Monday, July 9, 2012

Optimizing Grid Engine for AMD Bulldozer Systems

The AMD Bulldozer series (including Piledriver, which was released recently) is very interesting from a micro-architecture point of view. A Bulldozer processor can have as many as 16-cores, and cores are further grouped into modules. With the current generation, each module contains 2 cores, so an 8-module processor has 16 cores, and a 4-module processor has 8 cores, etc.

  • The traditional SMT (eg. Intel Hyper-Threading) pretty much duplicates the register file and the processor front-end, but as most of the execution pipeline is shared between the pair of SMT threads, performance can be greatly affected when the SMT threads are competing for hardware resources.
  • For Bulldozer, only the Floating-Point Unit, L1 instruction cache, L2 cache, and a small part of the execution pipeline are shared, making resource contention a much smaller concern.
A lot of HPC clusters completely turn off SMT, as performance is the main objective for those installations. On the other hand,  Bulldozer processors are less affected by a dumb OS scheduler, but it still helps if system software understands the architecture of the processor. For example, the patched Windows scheduler that understands the AMD hardware can boost the performance by 10%.
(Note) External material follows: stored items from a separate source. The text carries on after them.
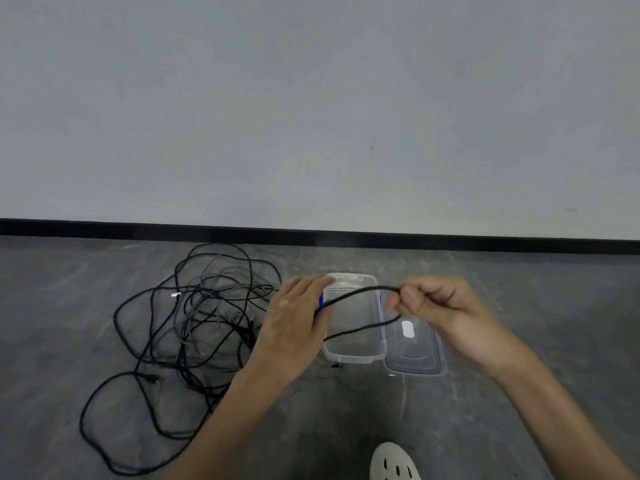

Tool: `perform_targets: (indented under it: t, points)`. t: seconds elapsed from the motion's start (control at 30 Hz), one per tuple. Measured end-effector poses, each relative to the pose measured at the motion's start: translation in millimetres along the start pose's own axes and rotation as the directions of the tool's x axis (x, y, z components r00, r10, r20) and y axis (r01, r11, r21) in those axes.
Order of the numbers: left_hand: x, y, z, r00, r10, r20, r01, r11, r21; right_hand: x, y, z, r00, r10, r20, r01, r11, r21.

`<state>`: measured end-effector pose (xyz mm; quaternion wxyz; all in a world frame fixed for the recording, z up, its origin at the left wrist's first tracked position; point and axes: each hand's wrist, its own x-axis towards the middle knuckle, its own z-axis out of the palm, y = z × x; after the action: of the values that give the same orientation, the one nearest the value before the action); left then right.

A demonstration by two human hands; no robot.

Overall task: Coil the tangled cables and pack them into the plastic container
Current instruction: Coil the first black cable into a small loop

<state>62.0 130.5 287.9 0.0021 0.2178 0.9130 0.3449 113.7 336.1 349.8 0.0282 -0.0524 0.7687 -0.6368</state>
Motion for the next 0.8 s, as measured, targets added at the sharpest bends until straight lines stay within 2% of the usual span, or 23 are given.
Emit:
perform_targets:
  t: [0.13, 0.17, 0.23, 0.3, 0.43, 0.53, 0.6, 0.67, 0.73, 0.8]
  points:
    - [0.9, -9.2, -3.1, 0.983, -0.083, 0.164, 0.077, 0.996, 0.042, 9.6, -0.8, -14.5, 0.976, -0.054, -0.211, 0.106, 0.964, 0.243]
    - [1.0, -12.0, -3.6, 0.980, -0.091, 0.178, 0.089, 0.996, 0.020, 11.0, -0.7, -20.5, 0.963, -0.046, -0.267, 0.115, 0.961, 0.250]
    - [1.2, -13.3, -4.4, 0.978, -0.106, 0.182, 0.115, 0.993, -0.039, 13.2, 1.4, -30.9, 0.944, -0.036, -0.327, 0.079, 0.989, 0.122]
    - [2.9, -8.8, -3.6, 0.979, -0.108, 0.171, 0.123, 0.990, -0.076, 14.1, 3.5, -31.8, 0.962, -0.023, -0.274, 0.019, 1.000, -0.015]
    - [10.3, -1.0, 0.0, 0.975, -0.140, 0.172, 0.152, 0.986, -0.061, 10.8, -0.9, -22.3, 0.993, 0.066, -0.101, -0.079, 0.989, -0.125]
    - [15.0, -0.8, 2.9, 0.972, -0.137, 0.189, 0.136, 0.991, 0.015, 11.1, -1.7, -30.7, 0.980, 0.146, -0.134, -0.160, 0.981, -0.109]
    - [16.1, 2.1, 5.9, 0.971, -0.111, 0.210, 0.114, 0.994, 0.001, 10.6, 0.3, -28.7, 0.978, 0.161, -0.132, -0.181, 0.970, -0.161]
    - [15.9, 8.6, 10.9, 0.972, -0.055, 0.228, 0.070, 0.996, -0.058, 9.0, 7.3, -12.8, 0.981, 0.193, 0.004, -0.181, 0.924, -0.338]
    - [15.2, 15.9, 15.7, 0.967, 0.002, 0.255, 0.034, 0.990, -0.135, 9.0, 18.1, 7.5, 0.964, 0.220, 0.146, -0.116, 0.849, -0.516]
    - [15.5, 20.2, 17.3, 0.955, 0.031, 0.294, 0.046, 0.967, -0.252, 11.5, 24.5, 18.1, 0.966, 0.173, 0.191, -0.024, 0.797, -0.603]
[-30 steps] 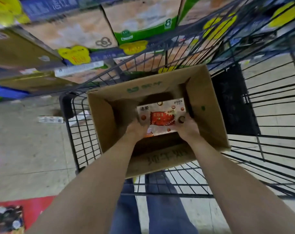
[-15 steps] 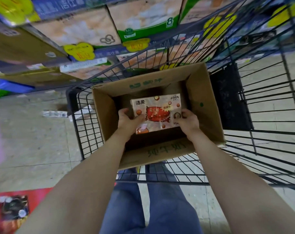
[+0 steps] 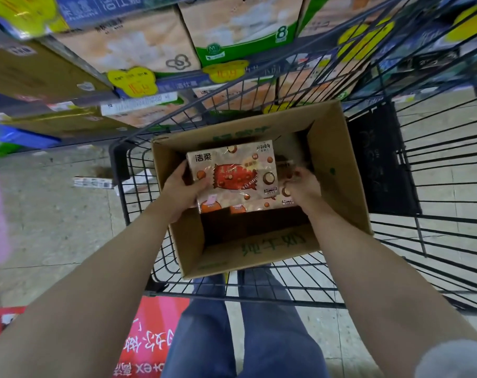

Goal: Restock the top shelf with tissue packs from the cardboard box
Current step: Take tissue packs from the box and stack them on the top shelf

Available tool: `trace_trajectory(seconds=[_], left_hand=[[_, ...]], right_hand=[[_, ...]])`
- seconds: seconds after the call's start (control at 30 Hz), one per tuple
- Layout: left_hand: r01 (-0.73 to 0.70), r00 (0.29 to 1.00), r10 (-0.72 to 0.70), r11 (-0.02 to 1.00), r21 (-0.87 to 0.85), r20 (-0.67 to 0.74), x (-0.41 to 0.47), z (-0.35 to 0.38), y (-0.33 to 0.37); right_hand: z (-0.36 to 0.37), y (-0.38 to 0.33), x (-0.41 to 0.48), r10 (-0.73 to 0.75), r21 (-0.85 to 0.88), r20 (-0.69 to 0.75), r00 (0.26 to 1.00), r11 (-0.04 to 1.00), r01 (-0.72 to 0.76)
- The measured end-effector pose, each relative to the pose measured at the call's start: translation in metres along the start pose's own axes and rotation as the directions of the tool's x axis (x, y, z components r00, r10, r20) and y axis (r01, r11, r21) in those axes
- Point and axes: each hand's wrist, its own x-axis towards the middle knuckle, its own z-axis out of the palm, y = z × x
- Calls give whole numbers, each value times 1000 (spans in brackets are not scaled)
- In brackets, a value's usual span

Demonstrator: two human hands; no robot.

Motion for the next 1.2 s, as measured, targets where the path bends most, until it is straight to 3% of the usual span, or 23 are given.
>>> trace_trajectory(seconds=[0.13,0.37,0.67,1.07,1.2], left_hand=[[-37,999,37,999,-4,-29,7,-1,-3],[-53,998,53,998,-17,-41,14,-7,-4],[-89,996,88,995,-42,-30,2,-9,-2],[-174,984,174,985,20,-29,-66,-52,34],[-218,975,215,974,-58,-52,-98,-86,39]], right_hand=[[11,9,28,42,-143,30,999,989,-37],[27,29,57,142,-123,109,984,984,-128],[23,28,40,171,82,59,983,981,-176],[-61,-22,-61,-67,-112,-88,994,992,57],[-82,-47,-100,-140,-41,-156,978,990,135]])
And what does this mean for Grid Engine? The Open Grid Scheduler project implemented Grid Engine Job Binding with the hwloc library (initially for the AMD Magny-Cours Opteron 6100 series - the original PLPA library that was used by Sun Grid Engine was not able to handle newer AMD processors), and we also added Linux cpuset support (when the Grid Engine cgroups Integration is enabled and with the cpuset controller present). In both cases, the execution daemon essentially becomes the local scheduler that dispatches processes to the execution cores. With a smarter execution daemon (execd), we can speed up job execution with no changes to any application code.

(And yes, this feature will be available in the GE 2011.11 update 1 release.)